Copy out every line of the data where the word "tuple" is found.

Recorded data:
----
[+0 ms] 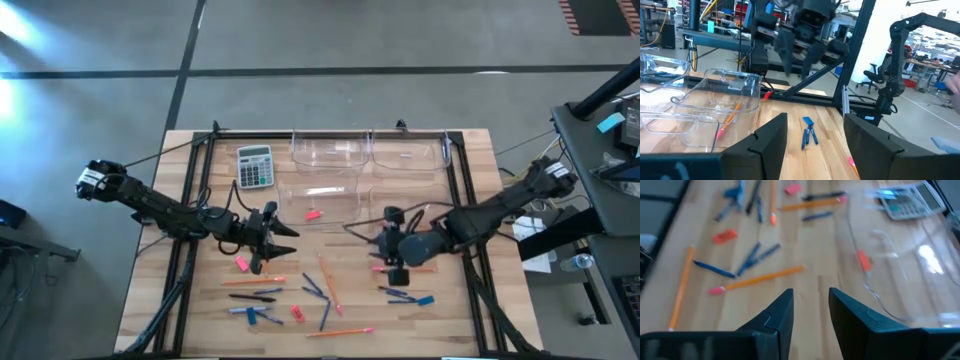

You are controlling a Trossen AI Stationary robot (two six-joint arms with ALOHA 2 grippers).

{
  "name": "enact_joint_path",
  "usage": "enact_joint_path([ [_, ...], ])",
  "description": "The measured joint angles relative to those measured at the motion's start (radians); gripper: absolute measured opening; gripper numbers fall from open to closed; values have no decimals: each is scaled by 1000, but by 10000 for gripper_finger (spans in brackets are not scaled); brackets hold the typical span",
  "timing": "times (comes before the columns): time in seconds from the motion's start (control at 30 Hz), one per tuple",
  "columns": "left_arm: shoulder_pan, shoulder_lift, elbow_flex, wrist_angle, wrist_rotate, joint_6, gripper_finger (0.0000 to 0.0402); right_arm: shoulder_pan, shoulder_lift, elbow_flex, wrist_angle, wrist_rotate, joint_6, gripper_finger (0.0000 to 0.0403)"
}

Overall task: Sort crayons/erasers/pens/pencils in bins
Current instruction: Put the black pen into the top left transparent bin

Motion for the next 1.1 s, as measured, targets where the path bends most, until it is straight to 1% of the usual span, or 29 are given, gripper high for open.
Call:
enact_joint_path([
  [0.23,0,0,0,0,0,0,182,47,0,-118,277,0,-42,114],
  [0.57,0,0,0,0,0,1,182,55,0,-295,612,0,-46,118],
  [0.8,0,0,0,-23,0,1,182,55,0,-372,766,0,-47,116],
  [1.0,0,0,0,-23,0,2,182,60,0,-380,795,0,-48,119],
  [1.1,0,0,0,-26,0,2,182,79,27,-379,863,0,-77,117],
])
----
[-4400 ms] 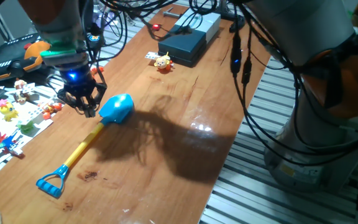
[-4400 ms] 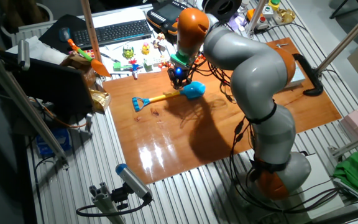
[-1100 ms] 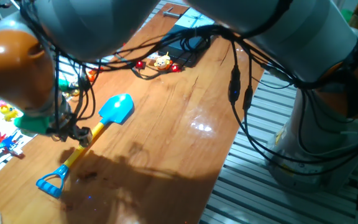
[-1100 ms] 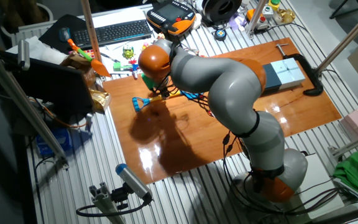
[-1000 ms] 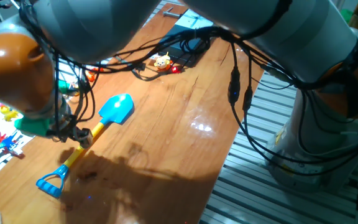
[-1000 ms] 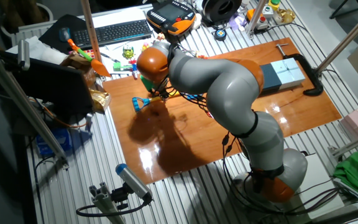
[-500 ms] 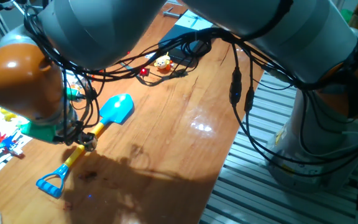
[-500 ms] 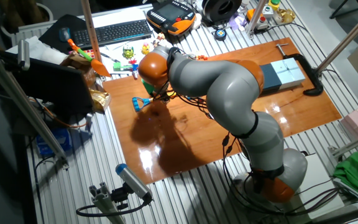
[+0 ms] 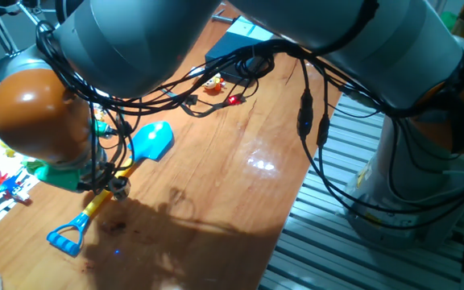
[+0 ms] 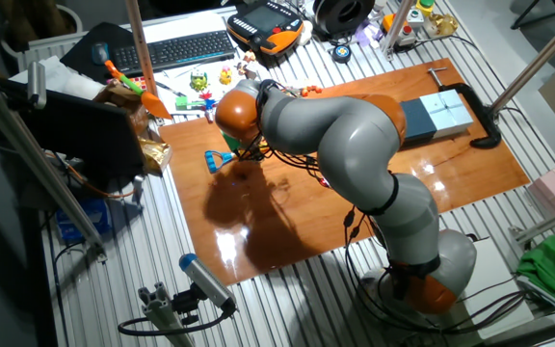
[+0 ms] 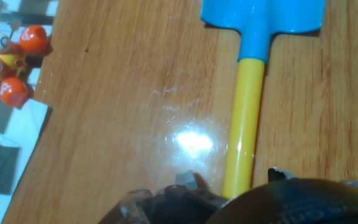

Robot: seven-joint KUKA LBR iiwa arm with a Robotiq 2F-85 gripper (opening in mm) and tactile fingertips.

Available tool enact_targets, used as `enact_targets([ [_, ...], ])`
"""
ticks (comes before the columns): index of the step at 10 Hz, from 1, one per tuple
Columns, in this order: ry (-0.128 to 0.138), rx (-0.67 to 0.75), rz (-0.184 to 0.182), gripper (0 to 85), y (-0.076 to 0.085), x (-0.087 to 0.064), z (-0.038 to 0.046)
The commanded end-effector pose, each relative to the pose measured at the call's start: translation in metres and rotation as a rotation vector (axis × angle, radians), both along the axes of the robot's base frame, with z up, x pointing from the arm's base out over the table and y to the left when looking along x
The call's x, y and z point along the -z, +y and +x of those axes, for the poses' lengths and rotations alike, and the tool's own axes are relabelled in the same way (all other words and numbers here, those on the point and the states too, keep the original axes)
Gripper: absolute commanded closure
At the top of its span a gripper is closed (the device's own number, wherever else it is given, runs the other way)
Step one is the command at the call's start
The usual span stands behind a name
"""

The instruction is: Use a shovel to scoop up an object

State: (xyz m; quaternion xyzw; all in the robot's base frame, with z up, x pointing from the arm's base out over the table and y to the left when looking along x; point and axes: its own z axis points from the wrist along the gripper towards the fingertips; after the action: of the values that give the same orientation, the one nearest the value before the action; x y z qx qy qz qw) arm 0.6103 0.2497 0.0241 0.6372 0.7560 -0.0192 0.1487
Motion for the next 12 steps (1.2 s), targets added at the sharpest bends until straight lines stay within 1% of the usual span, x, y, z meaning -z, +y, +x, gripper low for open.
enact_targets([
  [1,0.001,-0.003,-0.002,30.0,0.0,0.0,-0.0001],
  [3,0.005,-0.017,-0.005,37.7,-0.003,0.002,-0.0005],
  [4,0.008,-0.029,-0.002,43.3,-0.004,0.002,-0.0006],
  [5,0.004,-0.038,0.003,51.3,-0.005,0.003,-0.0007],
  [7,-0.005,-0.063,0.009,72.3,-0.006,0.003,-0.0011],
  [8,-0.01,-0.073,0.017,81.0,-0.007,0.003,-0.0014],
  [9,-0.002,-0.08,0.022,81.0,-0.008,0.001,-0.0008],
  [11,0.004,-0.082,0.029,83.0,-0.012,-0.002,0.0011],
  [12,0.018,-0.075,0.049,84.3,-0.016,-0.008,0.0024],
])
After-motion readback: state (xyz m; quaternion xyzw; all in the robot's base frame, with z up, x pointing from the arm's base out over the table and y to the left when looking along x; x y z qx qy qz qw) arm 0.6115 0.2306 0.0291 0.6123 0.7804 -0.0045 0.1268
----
Response to this task:
  "timing": "times (comes before the columns): time in seconds from the motion's start (control at 30 Hz), one per tuple",
ticks (comes before the columns): index of the step at 10 Hz, from 1, one per tuple

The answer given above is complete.